The Fractal Prince by Hannu Rajaniemi


  She turns to the singularity of her temple. ‘Perhaps it is time for me to move more directly against those who would destroy me.’

  Mieli bows her head.

  ‘You do understand that our technology will not survive in Earth’s atmosphere for long? That you are condemning those other selves of yours into a painful death?’

  ‘I am not afraid of death,’ Mieli says. ‘So none of us will be.’

  ‘Very well,’ the pellegrini says. ‘I am pleased. Perhaps you are growing up after all.’

  She touches Mieli’s cheek. The goddess’ ring is cold against her scar. ‘It is only now that I’m taking your gogol,’ the pellegrini says. ‘No matter what Jean might tell you, I am not cruel. And you do remind me of someone I knew a long time ago.’

  Then she is gone and Mieli is back on the bridge of Nakir, watching the Lost Jannah of the Cannon below.

  Mieli steps forward and places a q-dot blade across Abu Nuwas’s throat.

  ‘I claim this jannah in the name of Joséphine Pellegrini of the Sobornost,’ she says.

  Abu Nuwas stares at her with his one human eye.

  ‘Who the hell are you?’ he asks.

  ‘I am Mieli. The daughter of Karhu of Hiljainen Koto, the beloved of Sydän of Kirkkaat Kutojat.’ She points at the sky with her free hand. Up in the dark blue of evening, between the arcs of Gourd, there is a cloud that flashes golden in the sunset light. ‘And so are they.’

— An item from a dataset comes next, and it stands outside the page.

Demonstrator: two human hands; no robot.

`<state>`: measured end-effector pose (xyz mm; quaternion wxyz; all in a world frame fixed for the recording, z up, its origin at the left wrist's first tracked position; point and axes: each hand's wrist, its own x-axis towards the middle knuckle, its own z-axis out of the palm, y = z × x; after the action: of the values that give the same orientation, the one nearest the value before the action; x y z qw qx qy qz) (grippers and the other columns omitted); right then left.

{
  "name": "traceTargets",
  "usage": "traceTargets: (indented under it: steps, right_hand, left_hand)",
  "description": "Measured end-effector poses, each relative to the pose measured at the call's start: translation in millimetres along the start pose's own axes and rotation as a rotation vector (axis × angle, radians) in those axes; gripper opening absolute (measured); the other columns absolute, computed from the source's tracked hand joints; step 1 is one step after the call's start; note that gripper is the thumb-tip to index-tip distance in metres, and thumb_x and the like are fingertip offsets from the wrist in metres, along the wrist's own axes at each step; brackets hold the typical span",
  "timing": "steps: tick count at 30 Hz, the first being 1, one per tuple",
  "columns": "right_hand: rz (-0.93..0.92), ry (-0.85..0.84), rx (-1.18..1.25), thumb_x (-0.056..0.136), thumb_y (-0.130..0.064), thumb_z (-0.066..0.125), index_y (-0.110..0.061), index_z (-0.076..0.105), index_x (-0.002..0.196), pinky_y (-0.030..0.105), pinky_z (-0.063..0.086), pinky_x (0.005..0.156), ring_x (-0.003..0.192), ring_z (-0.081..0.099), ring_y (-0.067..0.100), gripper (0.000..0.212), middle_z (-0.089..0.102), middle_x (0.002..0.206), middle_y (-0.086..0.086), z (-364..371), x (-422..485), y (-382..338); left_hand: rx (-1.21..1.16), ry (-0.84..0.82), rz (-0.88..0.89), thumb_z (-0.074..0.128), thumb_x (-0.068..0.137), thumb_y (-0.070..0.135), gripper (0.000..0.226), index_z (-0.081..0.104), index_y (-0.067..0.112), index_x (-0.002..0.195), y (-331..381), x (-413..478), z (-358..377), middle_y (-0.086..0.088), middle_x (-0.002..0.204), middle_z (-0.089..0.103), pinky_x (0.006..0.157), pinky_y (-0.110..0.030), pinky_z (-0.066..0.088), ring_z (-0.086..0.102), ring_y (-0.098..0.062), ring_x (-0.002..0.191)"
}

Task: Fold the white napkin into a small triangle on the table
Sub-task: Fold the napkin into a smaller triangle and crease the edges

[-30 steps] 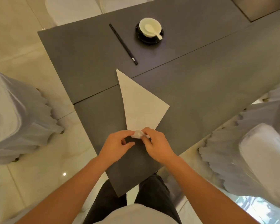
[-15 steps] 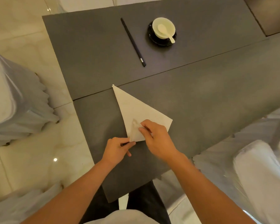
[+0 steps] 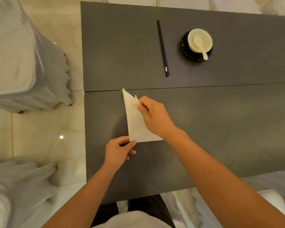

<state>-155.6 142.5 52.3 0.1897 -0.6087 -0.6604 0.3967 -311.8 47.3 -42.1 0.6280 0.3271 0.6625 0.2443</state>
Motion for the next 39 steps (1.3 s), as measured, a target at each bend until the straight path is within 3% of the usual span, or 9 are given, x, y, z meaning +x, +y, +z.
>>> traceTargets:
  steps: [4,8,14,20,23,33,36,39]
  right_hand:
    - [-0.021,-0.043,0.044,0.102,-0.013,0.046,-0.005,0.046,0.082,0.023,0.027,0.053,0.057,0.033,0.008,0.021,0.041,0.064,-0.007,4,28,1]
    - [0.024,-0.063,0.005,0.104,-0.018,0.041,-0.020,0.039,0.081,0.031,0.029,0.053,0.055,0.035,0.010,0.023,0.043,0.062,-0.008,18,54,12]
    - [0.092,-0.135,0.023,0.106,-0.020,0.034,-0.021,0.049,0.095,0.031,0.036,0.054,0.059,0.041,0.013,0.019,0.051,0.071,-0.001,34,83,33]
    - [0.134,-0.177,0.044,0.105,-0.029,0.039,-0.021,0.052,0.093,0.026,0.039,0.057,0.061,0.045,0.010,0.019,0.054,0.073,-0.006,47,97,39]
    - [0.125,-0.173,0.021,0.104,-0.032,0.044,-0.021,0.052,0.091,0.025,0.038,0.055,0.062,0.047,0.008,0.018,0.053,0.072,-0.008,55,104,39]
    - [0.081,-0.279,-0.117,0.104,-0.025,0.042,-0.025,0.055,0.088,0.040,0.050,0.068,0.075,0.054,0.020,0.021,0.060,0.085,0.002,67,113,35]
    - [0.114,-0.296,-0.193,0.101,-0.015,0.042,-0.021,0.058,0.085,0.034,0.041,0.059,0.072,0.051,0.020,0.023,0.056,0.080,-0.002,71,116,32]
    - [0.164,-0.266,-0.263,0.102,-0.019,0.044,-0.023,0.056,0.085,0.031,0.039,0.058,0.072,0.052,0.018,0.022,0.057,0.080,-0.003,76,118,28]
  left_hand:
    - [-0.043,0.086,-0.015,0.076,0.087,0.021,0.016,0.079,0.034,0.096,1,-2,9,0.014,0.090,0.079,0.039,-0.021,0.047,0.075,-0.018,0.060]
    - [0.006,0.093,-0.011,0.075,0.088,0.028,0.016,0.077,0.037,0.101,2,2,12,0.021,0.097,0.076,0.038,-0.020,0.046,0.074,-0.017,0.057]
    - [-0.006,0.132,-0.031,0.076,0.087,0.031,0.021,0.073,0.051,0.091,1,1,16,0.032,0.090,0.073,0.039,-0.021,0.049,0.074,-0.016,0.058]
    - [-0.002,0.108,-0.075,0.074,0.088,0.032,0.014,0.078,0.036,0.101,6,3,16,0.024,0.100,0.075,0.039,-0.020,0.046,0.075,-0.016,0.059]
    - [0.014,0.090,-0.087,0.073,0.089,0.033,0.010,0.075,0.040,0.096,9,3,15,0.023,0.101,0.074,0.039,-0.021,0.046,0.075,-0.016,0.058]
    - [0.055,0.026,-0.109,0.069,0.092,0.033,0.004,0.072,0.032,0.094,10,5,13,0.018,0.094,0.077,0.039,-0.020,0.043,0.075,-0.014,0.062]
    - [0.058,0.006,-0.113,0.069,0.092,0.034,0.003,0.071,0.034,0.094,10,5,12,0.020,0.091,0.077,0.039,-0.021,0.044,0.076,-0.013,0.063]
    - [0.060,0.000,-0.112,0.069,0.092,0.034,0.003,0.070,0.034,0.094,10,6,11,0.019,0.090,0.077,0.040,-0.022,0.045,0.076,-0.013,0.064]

  There are machines within the Gourd, built over decades by the hsien-ku, gogol factories and smartmatter moulds and picotech fabbers. The pellegrini tells them to make angels.

  The metacortex in Mieli’s brain lights up, becomes more than just a layer on top of her frontal lobe, a metaself. She feels the echoes of her other selves, moving with a unified purpose, a goal, exchanging rapid bursts to synchronise differences between mind-states, spreading their wings and diving towards Earth.

  They enter the atmosphere in their thousands, smartmatter armour flaming in the re-entry. Already, they feel the kiss of wildcode that brings death, but that is what they are here to embrace.

  They sing songs of Oort as a choir as they fall.

  Mieli’s viewpoint on the bridge of Nakir shatters into a kaleidoscope. The words of Oort arrive before her other selves do, by a fraction of a second, a thunderous roar from a thousand throats.

  The fractal angel storm cuts through the mercenary fleet like a blade. Rukh swarms evaporate before synchronised cannon fire. Munkar veers to one side.

  ‘This is a place of the Aun,’ Abu Nuwas shouts as the ship sways. ‘Your machines will be eaten. Without the Secret Name, they will never let you in.’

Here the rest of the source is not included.